Given records below:

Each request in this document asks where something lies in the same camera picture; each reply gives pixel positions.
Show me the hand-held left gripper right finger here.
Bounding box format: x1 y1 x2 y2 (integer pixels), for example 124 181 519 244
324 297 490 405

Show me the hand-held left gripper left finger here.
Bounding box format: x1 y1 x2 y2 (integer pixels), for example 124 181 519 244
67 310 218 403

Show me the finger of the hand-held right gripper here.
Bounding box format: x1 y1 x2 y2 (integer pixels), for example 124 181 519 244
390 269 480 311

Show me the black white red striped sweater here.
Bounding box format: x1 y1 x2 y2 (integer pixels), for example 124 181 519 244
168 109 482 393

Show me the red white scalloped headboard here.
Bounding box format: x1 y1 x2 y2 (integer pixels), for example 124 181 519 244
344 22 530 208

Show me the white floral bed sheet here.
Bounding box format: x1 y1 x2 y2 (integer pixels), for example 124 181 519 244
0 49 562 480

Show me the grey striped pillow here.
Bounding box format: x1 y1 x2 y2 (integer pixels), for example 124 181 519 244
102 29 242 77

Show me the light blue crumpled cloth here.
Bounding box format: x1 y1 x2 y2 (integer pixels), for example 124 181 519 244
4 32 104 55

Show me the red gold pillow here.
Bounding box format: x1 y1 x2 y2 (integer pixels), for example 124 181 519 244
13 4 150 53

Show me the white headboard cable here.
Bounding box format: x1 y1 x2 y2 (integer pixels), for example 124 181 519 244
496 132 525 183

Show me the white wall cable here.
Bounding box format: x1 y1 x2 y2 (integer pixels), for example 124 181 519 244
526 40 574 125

End of Given records.
Given records below:

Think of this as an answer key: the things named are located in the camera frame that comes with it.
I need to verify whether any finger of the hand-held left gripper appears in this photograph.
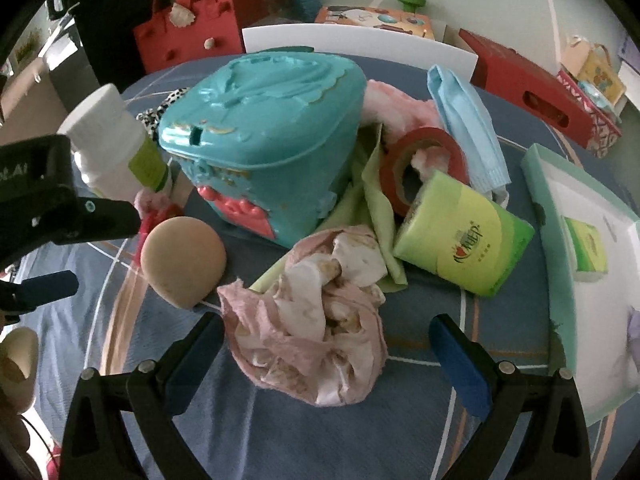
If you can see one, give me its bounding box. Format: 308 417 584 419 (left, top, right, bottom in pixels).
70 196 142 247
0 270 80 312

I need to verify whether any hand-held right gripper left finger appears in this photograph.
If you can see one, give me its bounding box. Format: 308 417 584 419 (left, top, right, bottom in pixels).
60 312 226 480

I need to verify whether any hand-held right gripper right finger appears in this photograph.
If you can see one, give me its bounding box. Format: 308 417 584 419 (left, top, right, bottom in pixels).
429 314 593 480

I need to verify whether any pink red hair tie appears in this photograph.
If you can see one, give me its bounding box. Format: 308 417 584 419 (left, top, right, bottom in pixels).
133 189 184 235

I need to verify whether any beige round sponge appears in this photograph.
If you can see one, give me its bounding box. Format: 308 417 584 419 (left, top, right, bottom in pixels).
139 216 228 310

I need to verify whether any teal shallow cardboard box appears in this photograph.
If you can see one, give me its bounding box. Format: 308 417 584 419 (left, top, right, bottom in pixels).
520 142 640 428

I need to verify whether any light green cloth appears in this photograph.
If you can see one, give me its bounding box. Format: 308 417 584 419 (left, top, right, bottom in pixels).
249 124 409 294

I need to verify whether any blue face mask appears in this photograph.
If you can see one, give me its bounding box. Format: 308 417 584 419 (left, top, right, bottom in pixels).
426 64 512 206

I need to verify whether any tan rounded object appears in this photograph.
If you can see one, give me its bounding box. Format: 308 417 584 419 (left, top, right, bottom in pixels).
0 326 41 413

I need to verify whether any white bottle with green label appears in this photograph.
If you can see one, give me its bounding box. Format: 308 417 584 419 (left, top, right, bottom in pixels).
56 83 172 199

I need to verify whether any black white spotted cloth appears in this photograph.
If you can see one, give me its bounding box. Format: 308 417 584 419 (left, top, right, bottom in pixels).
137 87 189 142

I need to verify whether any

End of Given records.

▶ Work task
Report how many lines in the listing above hold the string "camera", giving the number and no other words.

▶ Result below
2